━━ Exercise inputs

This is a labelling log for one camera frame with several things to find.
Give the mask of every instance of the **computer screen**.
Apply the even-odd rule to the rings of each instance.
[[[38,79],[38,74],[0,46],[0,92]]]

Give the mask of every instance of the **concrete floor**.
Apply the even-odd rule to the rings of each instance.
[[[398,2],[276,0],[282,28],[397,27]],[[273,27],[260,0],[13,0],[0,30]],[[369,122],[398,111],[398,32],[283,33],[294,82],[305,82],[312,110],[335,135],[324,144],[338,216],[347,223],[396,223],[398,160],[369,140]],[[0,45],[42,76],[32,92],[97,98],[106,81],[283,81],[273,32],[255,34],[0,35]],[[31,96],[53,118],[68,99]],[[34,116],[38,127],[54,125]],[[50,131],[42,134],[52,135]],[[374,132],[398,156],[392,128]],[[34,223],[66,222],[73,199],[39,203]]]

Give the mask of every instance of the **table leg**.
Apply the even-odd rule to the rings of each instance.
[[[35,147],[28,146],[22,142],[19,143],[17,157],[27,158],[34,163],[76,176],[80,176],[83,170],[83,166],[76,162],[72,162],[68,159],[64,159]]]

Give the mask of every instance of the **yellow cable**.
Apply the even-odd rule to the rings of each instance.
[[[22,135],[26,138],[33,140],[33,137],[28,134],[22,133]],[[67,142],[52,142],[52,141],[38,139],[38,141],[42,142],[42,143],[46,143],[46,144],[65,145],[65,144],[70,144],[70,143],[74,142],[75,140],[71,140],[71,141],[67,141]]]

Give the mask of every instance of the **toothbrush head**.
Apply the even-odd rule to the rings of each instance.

━━━━

## Task goal
Please reply with an exact copy of the lines above, starting at the first and ending at the line that holds "Give the mask of every instance of the **table".

## Answer to this task
This is a labelling log for one camera frame with several things to find.
Give the mask of every instance of the **computer screen**.
Apply the even-odd rule to the rings of each instance.
[[[38,79],[38,74],[0,46],[0,92]]]

Give the mask of every instance of the **concrete floor**.
Apply the even-odd rule to the rings of each instance.
[[[398,2],[276,0],[282,28],[397,27]],[[273,27],[260,0],[13,0],[0,30]],[[369,122],[398,111],[398,32],[283,33],[294,82],[305,82],[312,110],[335,135],[324,144],[338,216],[347,223],[396,223],[398,160],[369,140]],[[0,45],[42,76],[32,92],[97,98],[106,81],[283,81],[273,32],[255,34],[0,35]],[[31,96],[53,118],[68,99]],[[34,116],[38,127],[54,125]],[[50,131],[42,134],[52,135]],[[374,132],[398,156],[392,128]],[[34,223],[66,222],[73,199],[39,203]]]

Give the mask of every instance of the **table leg**.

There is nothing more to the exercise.